**Task objective**
Could you retype exactly the line containing "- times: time" and every line after it in the data below, leaving out the pictures?

———

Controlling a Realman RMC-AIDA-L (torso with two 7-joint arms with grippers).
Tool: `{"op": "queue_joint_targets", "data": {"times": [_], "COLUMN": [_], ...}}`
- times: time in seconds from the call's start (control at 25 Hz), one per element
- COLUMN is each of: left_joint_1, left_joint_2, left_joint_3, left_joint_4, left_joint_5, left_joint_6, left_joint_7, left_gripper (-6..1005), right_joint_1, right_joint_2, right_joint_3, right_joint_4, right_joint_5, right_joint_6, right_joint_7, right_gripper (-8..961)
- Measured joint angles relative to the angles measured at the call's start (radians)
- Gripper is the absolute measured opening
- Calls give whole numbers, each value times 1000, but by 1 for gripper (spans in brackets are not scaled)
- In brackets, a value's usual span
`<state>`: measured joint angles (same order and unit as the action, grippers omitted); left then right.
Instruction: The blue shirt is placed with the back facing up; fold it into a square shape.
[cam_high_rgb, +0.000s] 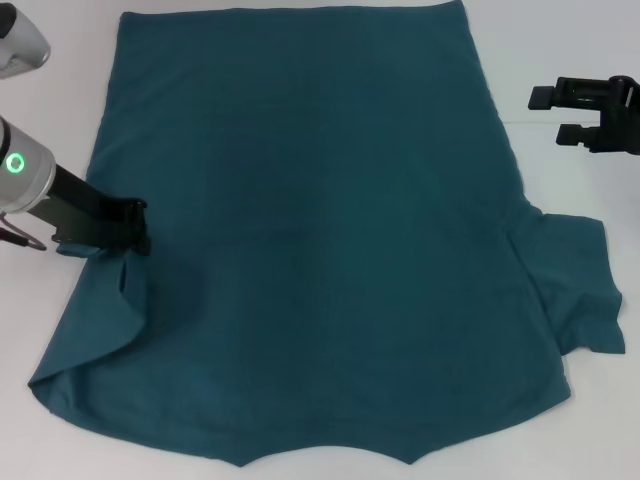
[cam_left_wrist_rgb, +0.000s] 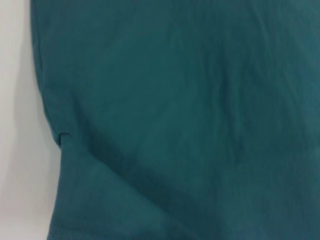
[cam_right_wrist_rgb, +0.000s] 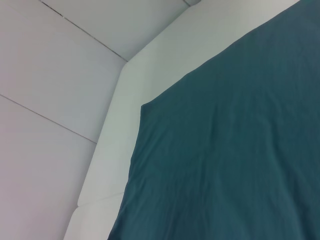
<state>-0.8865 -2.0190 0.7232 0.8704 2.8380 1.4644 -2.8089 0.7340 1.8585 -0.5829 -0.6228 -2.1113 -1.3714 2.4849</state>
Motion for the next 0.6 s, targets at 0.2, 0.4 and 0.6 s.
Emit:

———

**Written answer**
- times: time in seconds from the call's start (control at 25 Hz), one per element
- COLUMN is each of: left_joint_1, left_joint_2, left_joint_3, left_joint_4, left_joint_5, left_joint_6, left_joint_7, left_gripper (-6..1005), right_joint_1, right_joint_2, right_joint_3, right_joint_4, right_joint_5, right_joint_6, right_joint_7, right_gripper (-8..961)
- Measured joint angles relative to the angles measured at the call's start (radians)
- Gripper is the absolute measured opening
- Calls give whole numbers, each value times 1000, but by 1 for gripper (spans in brackets are not scaled)
- In brackets, a value's usual span
`<state>`: measured joint angles (same order and unit as the action, grippers omitted); left then right.
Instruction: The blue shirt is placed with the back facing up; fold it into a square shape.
[cam_high_rgb, +0.000s] 
[cam_left_wrist_rgb, +0.000s] 
[cam_right_wrist_rgb, +0.000s] 
<state>-0.8865 -2.0190 0.7232 0.8704 2.8380 1.4644 -2.8089 0.7340 1.8585 -0.5829 -0.6228 -2.1113 -1.3714 2.4849</state>
Motion for the next 0.6 s, targets at 0.2, 0.4 and 0.6 s.
Emit:

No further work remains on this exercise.